Globalization, in this articles opinion, is a double edged sword that can be a very good thing for the United States and for the world, while on the other hand it can be a very bad thing as well.  Globalization can be a great way for people to make money and be able to impose what they are believing and run a company in a different country.  At the same time, though, you are taking away jobs from Americans and it is becoming an increasingly patchy and rough economy here in the United States.

            There truly is a double edged when it comes to outsourcing jobs.  There are some huge negatives to moving companies overseas and having globalization occur. Jobs for Americans are being lost because of the shifting of this.  The companies can go overseas and hire cheap labor that will do the jobs that we won’t do here in the United States, without getting paid a lot more.  Also, this trickles down and affects all people with their wages, the way they can live, and what they do on a day to day basis.  Jobs are being lost and it really hurts people that had those jobs in the first place.  People cannot do what they used to do now because of the loss of jobs.  It also takes the influence of these companies and spreads them out to other places.  Yes, that can be a positive in the other countries, but it also makes it less prominent here in the United States. 

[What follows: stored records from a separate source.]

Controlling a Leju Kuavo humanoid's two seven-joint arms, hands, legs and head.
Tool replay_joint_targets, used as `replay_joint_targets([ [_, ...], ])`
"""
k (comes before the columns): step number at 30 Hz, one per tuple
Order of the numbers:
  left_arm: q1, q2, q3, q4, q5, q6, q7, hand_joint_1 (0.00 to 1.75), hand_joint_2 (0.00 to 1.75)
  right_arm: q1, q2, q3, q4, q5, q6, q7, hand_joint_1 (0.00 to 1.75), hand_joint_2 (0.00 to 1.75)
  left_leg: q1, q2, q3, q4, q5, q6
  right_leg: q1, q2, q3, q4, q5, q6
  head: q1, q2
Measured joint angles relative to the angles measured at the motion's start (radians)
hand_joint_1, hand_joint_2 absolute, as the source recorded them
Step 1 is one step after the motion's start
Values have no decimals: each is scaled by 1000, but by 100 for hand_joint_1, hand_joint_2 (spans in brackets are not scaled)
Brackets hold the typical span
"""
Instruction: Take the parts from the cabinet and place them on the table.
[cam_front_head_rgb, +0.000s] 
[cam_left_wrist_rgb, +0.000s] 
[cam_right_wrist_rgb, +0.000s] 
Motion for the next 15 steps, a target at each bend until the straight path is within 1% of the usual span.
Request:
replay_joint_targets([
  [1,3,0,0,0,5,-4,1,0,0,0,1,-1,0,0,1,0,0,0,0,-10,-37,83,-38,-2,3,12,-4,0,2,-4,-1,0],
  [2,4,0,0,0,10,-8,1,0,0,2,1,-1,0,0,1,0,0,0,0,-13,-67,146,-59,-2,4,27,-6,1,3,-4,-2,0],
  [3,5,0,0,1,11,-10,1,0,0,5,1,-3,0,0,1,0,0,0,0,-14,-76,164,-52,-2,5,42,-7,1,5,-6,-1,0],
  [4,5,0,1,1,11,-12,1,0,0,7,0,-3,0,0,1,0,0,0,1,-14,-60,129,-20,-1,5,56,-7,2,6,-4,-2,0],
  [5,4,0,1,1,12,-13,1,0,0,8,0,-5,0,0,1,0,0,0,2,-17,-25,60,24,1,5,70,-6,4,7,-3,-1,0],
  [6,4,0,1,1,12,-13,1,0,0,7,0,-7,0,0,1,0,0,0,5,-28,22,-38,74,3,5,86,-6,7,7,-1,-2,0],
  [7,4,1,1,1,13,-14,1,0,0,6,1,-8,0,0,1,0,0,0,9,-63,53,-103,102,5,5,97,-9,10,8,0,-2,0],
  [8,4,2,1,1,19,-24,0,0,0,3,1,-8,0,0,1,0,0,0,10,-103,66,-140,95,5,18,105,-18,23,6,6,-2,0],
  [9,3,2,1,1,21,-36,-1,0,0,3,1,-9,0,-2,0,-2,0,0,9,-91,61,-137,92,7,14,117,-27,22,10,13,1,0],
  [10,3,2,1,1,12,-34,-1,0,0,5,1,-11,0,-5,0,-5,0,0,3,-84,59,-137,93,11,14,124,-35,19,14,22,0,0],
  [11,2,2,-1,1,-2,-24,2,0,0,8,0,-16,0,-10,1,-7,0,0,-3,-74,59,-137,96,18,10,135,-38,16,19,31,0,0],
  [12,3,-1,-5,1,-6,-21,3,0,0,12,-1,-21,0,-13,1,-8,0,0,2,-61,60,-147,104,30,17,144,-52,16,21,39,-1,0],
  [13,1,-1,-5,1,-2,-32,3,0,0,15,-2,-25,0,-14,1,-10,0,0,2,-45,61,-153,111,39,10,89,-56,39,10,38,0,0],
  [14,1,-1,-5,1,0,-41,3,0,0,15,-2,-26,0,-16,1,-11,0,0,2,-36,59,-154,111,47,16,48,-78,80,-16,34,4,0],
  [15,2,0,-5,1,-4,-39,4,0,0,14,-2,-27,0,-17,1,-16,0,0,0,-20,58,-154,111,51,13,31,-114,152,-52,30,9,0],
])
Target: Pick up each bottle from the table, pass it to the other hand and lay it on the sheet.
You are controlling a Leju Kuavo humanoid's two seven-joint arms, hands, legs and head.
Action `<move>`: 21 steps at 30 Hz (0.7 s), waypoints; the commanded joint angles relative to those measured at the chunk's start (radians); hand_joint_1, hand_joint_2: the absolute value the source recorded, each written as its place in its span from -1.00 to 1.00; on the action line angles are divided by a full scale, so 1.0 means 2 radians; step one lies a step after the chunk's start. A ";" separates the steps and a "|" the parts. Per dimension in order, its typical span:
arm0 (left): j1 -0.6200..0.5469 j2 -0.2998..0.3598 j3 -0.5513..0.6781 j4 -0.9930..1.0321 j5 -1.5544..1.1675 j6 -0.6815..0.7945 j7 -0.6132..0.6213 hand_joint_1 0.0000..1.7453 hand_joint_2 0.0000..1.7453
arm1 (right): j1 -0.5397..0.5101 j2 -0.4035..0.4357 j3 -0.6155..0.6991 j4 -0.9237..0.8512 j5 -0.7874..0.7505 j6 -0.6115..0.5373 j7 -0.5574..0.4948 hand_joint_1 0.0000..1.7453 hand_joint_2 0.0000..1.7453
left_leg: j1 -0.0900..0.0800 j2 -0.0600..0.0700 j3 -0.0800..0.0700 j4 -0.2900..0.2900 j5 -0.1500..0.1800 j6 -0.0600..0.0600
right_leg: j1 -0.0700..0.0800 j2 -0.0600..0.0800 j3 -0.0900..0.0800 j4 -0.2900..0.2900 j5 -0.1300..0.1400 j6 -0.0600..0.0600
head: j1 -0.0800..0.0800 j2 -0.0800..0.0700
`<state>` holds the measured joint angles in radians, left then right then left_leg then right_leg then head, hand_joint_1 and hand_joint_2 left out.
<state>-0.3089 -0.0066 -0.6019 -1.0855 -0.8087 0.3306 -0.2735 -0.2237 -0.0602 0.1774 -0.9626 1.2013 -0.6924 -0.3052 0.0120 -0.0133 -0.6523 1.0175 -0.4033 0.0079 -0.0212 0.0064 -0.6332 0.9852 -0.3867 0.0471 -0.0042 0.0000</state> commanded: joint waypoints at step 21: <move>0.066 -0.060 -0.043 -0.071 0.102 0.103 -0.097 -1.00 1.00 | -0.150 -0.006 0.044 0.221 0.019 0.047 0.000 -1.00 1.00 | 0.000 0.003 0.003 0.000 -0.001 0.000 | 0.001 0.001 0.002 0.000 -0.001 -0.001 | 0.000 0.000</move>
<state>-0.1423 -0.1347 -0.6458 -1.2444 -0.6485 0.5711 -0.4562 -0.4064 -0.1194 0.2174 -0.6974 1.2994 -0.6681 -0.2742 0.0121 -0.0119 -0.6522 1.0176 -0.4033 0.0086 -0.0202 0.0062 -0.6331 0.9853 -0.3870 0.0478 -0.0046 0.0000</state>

            While all these negative things are happening, you have to realize that there are positives to Globalization.  For one, countries are getting things that we here in the United States are getting.  With Nike, Wal-Mart, Marriot, things of that nature going overseas, it allows for people in other countries to experience some of the great things that we, a lot of times, take for granted here in the United States.  Not only does that happen, it does provide jobs for those people in other countries.  Yes, we lose them domestically, but there is two sides to every coin.  People around the world get a chance to do work for an American company.  Whether it is ethical or right or all that is another argument for another day, but they do get jobs.  One thing that is really positive for us here in the U.S. is that even though our economy is struggling, we still have low price because of this.  This allows for the companies to keep their prices low here in the states and I don’t think that there are many Americans that mind that too much.

            At the end of the day, positives and negatives come out of globalizing these companies.  There are many other aspects of globalization, and this is just one.  Whether people like it or not, we better get used to it; it is the way the world is going today. We will continue to globalize and make things easily accessible and other countries and move things to other countries.  There are some drawbacks to this happening, but for right now it is alright.  Now things could dramatically change and I could have a different opinion, but for now it’s ok.  We as people just need to work together to try and help make this monster of globalization work, because whether we are ready for it or not, it’s coming and it’s coming in a hurry.